Directions for this task -> Go through the material line by line. Say how many lines contain the word "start", and give nothing more.

Dataset content ->
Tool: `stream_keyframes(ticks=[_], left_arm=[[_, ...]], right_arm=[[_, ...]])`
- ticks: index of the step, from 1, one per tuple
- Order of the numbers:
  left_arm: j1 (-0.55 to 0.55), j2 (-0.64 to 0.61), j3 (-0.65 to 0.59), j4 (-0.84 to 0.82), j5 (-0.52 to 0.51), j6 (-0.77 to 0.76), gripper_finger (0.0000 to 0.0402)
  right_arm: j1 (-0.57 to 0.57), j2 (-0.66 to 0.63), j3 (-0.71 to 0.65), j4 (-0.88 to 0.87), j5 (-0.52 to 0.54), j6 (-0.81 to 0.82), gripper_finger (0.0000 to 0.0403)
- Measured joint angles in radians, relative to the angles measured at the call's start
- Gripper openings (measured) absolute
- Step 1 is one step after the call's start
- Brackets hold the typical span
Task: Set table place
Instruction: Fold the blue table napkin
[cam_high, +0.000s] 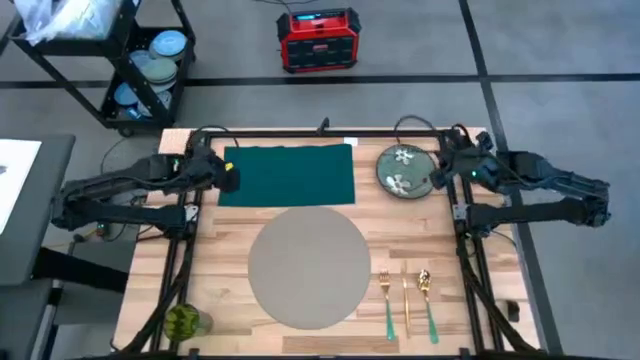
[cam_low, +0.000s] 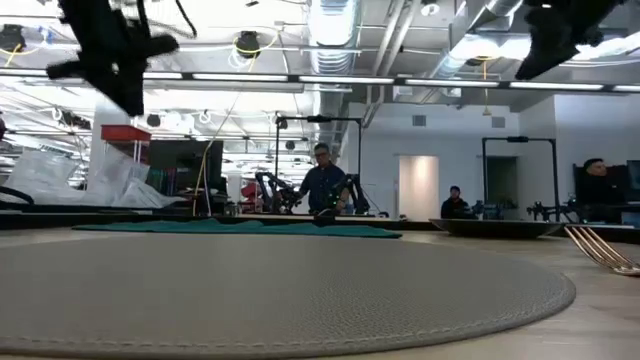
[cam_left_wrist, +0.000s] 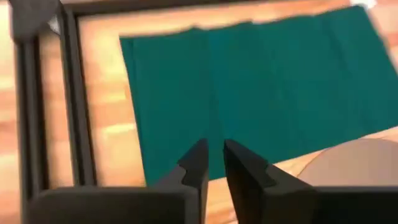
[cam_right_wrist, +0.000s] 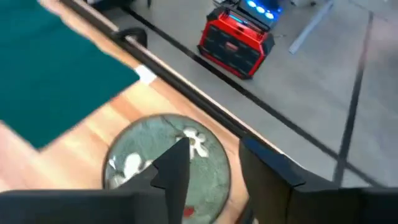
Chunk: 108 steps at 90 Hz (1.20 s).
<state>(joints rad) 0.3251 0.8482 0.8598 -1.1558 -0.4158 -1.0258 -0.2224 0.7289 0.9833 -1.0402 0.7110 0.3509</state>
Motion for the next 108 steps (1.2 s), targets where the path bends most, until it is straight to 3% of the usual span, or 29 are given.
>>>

Result -> 2